§ THE DATA

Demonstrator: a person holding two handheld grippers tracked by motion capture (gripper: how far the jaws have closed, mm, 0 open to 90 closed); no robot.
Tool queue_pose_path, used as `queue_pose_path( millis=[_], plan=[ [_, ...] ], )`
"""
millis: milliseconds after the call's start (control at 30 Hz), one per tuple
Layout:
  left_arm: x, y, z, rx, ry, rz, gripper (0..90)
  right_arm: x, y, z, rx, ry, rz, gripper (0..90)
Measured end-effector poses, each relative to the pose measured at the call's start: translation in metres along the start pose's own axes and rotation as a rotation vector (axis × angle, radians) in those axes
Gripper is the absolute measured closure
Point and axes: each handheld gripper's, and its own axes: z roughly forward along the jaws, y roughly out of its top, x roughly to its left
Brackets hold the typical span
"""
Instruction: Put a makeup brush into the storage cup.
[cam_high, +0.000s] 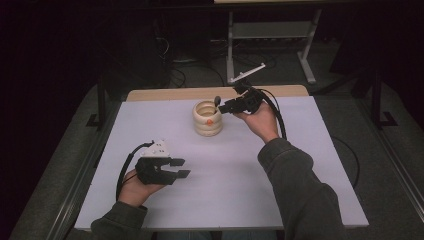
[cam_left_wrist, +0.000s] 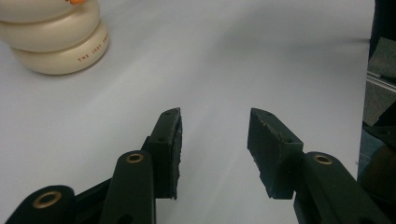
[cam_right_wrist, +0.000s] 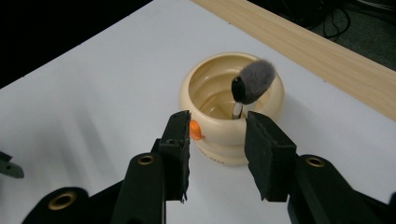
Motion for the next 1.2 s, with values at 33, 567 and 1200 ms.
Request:
queue_pose_path(
  millis=[33,567,1200],
  plan=[
    [0.0,0.0,0.0,0.004,0.0,0.006,54.0,-0.001,-0.003,-0.002,-0.009,-0.003,-0.011,58.5],
    [0.001,0.001,-0.003,0.005,0.02,0.005,50.3,-0.007,-0.035,-0.021,-0.054,0.0,0.025,46.6],
    [0.005,-0.002,-0.004,-0.004,0.04,-0.026,44.9,-0.009,-0.073,-0.036,-0.09,-0.007,0.025,35.8]
  ],
)
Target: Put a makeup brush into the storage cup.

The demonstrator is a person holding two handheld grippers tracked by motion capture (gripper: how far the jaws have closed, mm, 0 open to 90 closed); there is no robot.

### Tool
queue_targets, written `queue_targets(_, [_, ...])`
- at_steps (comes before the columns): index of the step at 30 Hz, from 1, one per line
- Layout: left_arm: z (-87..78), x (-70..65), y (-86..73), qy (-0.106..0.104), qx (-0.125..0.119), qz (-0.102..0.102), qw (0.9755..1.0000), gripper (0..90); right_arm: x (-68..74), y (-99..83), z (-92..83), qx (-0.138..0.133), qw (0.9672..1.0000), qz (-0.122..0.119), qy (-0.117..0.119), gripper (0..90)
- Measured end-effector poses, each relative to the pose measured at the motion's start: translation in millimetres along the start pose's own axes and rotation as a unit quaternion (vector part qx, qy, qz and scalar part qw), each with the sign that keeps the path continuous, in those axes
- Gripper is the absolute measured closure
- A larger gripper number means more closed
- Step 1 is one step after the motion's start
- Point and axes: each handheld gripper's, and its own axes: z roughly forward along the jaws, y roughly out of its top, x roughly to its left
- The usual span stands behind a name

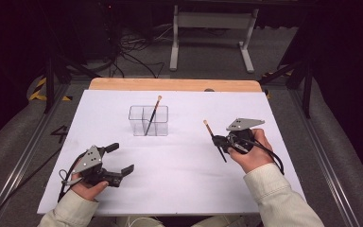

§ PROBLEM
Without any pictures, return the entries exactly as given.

§ TASK ANSWER
Demonstrator: a person holding two handheld grippers tracked by motion capture (gripper: how far the jaws have closed, mm, 0 open to 90 closed); no robot.
Tool queue_pose_path, used as `queue_pose_path( millis=[_], plan=[ [_, ...] ], )`
"""
millis: milliseconds after the call's start (control at 30 Hz), one per tuple
Layout:
  left_arm: x, y, z, rx, ry, rz, gripper (0..90)
  right_arm: x, y, z, rx, ry, rz, gripper (0..90)
Measured end-effector poses, each relative to the pose measured at the call's start: translation in metres along the start pose's own axes and rotation as a rotation vector (axis × angle, radians) in those axes
Gripper is the absolute measured closure
Point and axes: each handheld gripper's, and its own axes: z roughly forward along the jaws, y roughly out of its top, x roughly to its left
Brackets hold the typical span
"""
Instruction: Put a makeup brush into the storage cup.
[cam_high, +0.000s] 
[cam_left_wrist, +0.000s] 
[cam_right_wrist, +0.000s] 
Motion for the next 1.2 s, with values at 33, 567 and 1200 ms.
Request:
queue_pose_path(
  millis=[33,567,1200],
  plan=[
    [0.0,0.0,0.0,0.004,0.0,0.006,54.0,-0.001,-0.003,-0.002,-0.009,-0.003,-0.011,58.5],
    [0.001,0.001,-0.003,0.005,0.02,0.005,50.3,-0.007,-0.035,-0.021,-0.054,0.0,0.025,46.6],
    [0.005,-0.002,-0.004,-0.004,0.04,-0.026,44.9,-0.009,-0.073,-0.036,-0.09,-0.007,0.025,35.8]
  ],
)
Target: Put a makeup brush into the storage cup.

The demonstrator is a person holding two handheld grippers tracked by motion capture (gripper: how far the jaws have closed, mm, 0 open to 90 closed); there is no robot.

### Tool
queue_targets, written `queue_targets(_, [_, ...])`
- at_steps (comes before the columns): index of the step at 30 Hz, from 1, one per line
- Layout: left_arm: z (-87..78), x (-70..65), y (-86..73), qy (-0.106..0.104), qx (-0.125..0.119), qz (-0.102..0.102), qw (0.9755..1.0000), gripper (0..90); right_arm: x (-68..74), y (-99..83), z (-92..83), qx (-0.138..0.133), qw (0.9672..1.0000), qz (-0.122..0.119), qy (-0.117..0.119), gripper (0..90)
- Measured end-effector poses, each relative to the pose measured at the motion's start: translation in millimetres along the start pose's own axes and rotation as a unit quaternion (vector part qx, qy, qz and scalar part qw), each with the sign that keeps the path continuous, in those axes
- Gripper is the absolute measured closure
- A larger gripper number means more closed
- Step 1 is one step after the motion's start
- Point and axes: each handheld gripper's, and its own axes: z roughly forward along the jaws, y roughly out of its top, x roughly to its left
- The usual span stands behind a name

The reply is now complete.